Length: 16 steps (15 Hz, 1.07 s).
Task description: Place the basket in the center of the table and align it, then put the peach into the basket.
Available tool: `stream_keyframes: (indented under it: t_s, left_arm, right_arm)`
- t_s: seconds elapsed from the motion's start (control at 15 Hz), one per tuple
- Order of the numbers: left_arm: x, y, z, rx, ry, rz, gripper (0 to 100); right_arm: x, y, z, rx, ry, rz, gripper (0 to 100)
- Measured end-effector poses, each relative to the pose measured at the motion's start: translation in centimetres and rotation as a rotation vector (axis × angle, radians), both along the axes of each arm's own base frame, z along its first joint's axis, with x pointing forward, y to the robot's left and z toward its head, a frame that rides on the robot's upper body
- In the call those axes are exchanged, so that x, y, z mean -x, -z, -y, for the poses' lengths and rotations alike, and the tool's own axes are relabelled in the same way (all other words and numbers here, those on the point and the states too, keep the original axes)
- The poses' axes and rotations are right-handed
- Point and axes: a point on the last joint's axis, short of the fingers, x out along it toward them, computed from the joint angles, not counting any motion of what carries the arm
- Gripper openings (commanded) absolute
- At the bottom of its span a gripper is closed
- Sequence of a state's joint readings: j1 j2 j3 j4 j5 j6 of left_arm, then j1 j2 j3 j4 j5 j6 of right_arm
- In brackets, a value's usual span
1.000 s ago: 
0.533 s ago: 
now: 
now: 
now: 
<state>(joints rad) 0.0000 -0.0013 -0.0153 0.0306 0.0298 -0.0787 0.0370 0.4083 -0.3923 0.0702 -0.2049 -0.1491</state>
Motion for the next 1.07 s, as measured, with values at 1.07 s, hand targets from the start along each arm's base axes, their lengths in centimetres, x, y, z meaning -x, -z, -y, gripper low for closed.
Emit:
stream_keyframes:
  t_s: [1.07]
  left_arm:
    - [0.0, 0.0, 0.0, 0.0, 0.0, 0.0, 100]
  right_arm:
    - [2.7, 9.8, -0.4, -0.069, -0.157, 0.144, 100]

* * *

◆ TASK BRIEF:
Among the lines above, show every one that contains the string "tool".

◆ PROBLEM SOLUTION:
Available tool: `stream_keyframes: (indented under it: t_s, left_arm, right_arm)`
- In the call those axes are exchanged, so that x, y, z mean -x, -z, -y, for the poses' lengths and rotations alike, and the tool's own axes are relabelled in the same way (all other words and numbers here, those on the point and the states too, keep the original axes)

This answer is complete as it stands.